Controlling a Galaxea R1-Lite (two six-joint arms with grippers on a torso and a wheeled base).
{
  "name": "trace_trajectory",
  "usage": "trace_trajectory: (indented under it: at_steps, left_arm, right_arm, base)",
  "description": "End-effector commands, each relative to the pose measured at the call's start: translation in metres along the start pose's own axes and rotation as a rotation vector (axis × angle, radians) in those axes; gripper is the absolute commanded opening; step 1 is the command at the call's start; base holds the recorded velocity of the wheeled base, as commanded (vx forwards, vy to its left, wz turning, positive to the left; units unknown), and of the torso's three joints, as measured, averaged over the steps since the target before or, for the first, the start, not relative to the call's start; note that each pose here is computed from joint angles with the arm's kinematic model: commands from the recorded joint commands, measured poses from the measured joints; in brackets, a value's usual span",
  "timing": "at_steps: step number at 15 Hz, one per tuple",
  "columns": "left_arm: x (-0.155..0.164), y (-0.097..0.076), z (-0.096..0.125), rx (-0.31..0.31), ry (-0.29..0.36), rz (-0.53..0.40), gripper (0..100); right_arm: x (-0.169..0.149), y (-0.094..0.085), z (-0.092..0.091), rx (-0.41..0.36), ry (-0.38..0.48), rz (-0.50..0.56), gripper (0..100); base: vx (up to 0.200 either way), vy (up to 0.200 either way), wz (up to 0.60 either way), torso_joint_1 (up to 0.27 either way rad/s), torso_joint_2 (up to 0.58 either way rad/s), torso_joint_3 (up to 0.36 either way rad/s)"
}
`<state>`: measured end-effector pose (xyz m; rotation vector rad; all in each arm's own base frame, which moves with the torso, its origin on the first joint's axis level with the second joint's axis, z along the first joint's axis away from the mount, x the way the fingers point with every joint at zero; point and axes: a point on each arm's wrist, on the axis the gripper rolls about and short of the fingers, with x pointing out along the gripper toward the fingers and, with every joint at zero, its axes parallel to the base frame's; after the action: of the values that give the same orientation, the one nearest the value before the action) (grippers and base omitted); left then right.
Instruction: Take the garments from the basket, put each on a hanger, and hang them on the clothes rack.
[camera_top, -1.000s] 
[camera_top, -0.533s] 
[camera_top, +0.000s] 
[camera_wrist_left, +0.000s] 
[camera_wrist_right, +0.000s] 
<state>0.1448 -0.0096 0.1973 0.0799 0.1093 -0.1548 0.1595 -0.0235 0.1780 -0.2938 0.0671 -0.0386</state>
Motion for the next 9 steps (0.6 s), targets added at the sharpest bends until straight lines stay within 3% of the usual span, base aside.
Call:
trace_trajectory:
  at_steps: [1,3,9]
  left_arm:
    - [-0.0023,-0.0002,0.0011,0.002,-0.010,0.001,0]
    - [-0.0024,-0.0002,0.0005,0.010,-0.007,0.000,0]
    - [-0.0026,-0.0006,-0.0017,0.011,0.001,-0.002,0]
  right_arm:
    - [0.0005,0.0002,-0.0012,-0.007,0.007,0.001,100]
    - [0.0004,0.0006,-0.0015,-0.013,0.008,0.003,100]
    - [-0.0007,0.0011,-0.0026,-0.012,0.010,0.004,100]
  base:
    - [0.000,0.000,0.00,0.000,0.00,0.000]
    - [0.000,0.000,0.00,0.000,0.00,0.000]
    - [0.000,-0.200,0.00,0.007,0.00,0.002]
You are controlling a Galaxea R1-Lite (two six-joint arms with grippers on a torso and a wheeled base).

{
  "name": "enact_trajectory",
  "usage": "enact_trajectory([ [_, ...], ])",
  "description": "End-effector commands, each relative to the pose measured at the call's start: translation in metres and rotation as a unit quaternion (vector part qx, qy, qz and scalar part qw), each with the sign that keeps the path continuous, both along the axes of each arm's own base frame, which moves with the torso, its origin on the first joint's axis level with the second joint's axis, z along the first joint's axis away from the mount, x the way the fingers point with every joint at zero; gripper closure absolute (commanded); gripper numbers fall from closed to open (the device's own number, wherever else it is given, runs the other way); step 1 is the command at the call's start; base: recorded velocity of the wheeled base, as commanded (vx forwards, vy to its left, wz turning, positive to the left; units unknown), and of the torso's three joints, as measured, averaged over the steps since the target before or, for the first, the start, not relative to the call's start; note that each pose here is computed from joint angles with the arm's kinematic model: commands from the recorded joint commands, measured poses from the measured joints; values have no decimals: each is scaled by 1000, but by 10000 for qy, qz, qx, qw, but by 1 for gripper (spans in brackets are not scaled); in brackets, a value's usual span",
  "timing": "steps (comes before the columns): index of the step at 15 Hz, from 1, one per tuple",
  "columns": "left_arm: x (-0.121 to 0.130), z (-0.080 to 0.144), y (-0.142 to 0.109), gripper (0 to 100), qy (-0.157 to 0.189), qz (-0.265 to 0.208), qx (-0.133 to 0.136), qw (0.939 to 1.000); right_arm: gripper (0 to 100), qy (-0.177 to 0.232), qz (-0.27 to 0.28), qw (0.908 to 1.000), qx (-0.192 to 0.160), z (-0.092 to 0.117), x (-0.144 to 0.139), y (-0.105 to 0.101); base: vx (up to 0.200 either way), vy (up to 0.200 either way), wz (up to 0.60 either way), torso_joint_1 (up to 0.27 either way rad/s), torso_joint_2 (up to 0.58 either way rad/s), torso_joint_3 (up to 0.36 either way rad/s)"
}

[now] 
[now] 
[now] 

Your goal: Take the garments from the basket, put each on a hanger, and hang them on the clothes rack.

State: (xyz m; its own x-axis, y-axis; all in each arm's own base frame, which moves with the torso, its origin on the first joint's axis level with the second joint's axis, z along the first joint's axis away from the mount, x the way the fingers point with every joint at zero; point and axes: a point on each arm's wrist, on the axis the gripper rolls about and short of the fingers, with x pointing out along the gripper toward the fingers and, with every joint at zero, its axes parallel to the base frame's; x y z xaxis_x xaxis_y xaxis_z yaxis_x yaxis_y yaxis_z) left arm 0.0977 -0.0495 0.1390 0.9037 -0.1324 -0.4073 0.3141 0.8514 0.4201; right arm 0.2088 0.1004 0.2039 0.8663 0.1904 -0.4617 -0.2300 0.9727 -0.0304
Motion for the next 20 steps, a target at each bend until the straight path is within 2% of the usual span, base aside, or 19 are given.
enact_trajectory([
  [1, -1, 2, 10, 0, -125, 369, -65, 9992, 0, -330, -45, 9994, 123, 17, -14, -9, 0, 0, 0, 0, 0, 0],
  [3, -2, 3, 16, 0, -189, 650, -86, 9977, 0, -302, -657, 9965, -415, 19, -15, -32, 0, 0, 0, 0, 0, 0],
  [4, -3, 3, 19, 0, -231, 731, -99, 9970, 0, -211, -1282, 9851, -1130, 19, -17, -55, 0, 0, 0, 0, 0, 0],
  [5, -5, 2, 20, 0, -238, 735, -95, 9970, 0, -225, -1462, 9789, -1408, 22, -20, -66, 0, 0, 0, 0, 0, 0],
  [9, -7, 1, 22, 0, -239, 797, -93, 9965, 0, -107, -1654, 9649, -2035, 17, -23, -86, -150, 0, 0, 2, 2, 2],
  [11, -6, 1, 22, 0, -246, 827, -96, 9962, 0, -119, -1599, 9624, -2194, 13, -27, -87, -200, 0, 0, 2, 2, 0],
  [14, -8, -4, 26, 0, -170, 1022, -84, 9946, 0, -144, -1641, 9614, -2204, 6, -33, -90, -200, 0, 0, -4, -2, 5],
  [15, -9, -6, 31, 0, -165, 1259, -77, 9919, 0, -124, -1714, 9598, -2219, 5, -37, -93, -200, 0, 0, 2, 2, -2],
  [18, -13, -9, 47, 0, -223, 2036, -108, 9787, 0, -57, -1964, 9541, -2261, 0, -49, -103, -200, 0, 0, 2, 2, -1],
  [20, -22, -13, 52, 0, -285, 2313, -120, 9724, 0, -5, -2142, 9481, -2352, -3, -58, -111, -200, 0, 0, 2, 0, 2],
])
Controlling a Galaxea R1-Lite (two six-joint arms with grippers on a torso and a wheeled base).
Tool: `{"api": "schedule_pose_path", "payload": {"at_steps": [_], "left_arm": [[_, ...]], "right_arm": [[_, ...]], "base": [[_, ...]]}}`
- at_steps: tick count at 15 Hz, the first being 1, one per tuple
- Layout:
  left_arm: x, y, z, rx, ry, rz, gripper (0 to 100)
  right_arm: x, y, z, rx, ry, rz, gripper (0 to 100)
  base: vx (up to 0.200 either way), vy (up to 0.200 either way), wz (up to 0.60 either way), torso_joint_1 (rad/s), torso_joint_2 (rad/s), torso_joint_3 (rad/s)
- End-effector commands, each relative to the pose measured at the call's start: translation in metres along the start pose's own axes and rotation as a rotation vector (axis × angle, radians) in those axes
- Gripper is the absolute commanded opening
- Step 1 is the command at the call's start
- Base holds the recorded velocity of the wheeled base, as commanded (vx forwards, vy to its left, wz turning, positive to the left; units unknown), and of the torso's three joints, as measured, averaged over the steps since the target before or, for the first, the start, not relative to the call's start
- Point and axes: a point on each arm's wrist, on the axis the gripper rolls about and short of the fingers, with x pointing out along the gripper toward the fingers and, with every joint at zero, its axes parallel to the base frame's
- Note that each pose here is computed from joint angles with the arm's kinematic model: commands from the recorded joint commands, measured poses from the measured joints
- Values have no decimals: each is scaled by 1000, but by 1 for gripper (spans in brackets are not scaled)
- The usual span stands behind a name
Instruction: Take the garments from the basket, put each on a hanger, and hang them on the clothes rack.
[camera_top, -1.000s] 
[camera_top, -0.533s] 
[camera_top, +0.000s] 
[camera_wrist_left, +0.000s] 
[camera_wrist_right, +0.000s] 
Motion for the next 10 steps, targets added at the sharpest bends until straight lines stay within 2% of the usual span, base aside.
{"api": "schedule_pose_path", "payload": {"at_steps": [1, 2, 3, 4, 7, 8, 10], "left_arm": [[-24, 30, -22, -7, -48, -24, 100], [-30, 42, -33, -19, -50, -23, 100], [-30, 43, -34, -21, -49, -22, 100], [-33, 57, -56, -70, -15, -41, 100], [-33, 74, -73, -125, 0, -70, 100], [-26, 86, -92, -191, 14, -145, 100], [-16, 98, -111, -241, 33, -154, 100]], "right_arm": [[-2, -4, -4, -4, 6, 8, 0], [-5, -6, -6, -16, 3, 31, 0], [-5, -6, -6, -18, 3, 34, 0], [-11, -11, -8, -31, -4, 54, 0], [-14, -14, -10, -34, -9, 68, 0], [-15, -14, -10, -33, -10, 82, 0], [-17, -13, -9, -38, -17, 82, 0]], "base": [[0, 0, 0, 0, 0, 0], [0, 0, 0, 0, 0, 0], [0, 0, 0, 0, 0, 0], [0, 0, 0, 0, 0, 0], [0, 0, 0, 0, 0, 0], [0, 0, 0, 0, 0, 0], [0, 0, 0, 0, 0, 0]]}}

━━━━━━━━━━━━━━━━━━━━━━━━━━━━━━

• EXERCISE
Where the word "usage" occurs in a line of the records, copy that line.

• FINISHED EXERCISE
  "usage": "trace_trajectory: (indented under it: at_steps, left_arm, right_arm, base)",
  "usage": "enact_trajectory([ [_, ...], ])",

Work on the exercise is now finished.